Spira, Steffie (1908–1995)

views updated

Spira, Steffie (1908–1995)

Austrian-born German actress and author. Name variations: Steffi Spira; Steffie Spira-Ruschin. Born Steffanie Spira in Vienna, Austria, on June 2, 1908; died in Berlin, Germany, on May 10, 1995; daughter of Fritz (formerly Jacob) Spira (1881–1943) and Wilhelmine Emilie Charlotte (Lotte) Andresen Spira, known as Lotte Spira-Andresen (1883–1943); sister of Camilla Spira (1906–1997); married Günter Ruschin (1904–1963, an actor), in 1931; children: son Thomas; daughter Rutta (died in 1941 as an infant).

On November 4, 1989, East Berlin's vast Alexanderplatz was packed with close to 1 million demonstrators—the largest public rally in German history. They had gathered to show their determination to achieve full democracy in their tottering neo-Stalinist state, the German Democratic Republic (GDR). As the 15th and last speaker of the day, Steffie Spira, a revered actress whose physical persona was that of a plump elderly oma (grandma), addressed the crowd:

In 1933 I went alone to a foreign country taking nothing with me. In my head however I brought along some words from Bertolt Brecht's poem Lob der Dialektik [In Praise of Dialectics] which say:

"No certainty can be certain
Those still alive can't say 'never'
He who is aware where he stands—how can anyone stop him moving on?
And from nothing will yet emerge: today."

I wish for my great-grandchildren to grow up in schools without roll-calls and political indoctrination or that they have to wear uniforms and carry torches as they march past the Big Shots [die hohen Leute]. I have one more proposal: Let us transform Wandlitz [the district of East Berlin reserved for high government officials] into a retirement home [Altersheim]! Those among them who are over the age of sixty can remain there if they do what I will now do—relinquish my place and depart [Abtreten]!

With these words, Spira became one of the most popular women in the GDR, expressing along with such others as Bärbel Bohley the desire of the populace for sweeping reforms and an end to the GDR regime's repressions. Five days later, the Berlin Wall ceased to exist as a dividing line between Germans.

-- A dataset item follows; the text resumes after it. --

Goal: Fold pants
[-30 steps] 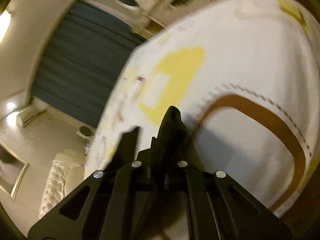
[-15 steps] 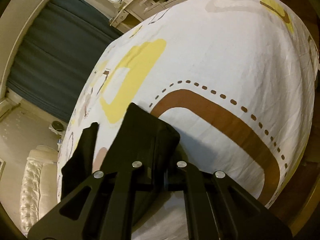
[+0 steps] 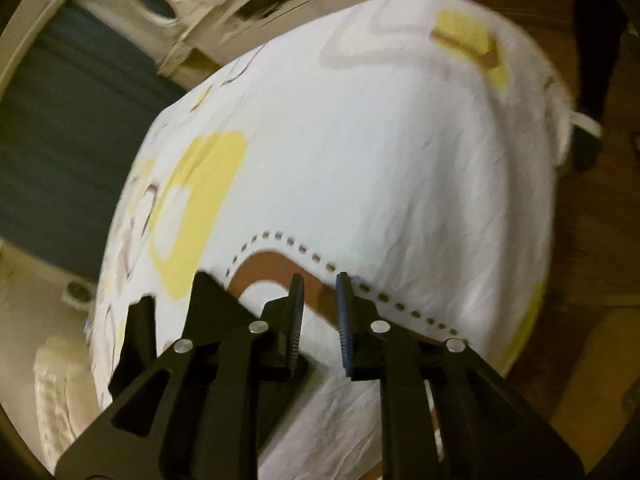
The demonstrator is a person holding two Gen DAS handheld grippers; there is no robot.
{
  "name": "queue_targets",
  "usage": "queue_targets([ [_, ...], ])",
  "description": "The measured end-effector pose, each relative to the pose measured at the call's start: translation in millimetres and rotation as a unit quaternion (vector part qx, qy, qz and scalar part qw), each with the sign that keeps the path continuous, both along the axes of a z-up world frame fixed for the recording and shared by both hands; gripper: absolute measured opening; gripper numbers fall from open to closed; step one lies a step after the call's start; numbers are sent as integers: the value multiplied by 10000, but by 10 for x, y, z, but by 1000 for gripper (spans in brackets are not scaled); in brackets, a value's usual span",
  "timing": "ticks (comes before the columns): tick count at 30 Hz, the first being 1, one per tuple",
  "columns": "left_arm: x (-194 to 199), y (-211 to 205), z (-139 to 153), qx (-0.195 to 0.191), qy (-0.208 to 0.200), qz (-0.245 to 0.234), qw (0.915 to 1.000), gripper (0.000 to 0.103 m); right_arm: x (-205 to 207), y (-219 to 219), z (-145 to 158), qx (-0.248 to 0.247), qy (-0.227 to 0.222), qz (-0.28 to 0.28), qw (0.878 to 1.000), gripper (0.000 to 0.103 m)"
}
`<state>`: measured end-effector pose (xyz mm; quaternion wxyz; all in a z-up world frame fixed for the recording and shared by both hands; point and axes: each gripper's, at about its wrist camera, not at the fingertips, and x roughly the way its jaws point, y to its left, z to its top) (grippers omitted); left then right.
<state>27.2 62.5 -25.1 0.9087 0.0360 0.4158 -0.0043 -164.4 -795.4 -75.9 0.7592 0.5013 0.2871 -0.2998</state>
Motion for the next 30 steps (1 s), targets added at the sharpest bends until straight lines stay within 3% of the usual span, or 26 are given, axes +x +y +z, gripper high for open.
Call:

Spira, Camilla (1906–1997)

German actress. Born in Hamburg, Germany, on March 1, 1906; died in Berlin on August 25, 1997; daughter of Fritz (formerly Jacob) Spira (1881–1943) and Wilhelmine Emilie Charlotte (Lotte) Andresen Spira, an actress known as Lotte Spira-Andresen (1883–1943); sister of Steffie Spira (1908–1995); married; children: two sons.

Born into a family of actors, the sisters Steffie and Camilla Spira both became actresses themselves. Their father Fritz Spira, a Viennese-born singer and comic actor, was noted for his humor, whereas their mother Lotte Spira-Andresen was more interested in serious drama. The Spira marriage was a mixed one: Fritz was of Jewish ancestry and Berlin-born Lotte of Lutheran background. As well, the family's move to Berlin in 1911 resulted in their daughters' spoken German becoming a colorful "bilingual" (zweisprachig) mixture of Viennese and Berlin accents. As a young girl, Steffie yearned to become a dancer, and was already enrolled to begin her studies in 1924 with Mary Wigman in Dresden. Unfortunately an accident, resulting from some horseplay with her high-spirited Viennese cousins, caused knee and tendon injuries so severe that they ended her dreams of a dance career. The stage now beckoned both Camilla and Steffie, and they soon found success in Berlin's theaters, Camilla becoming a singing and acting star in various operettas, including Ralph Benatzky's 1930 smash hit Im Weissen Rössl (White Horse Inn).

Steffie was also successful on the Berlin stage, as well as in several films. Financially, however, her situation was often precarious and, along with many other German actors, she was an active trade unionist, attempting to bring about a modicum of economic protection in a profession notorious for its lack of security. In January 1928, Steffie became part of German theater history by appearing in the small role of Hiobja in the successful premiere of Bertolt Brecht's Mann ist Mann (Man is Man), part of a cast that boasted such stars as Heinrich George and Helene Weigel . By the early 1930s, however, Steffie's life had begun to move on a different track from that of her sister. Whereas Camilla showed scant interest in Germany's increasing turbulence, made worse by economic depression, Steffie became active in the struggle against Fascism and Nazism. Particularly among the young, despair was the prevailing mood, and the future looked grim. Growing numbers of Germans, including Steffie, believed that only a thorough social revolution would halt Adolf Hitler and his legions of brown-shirted barbarians in their tracks.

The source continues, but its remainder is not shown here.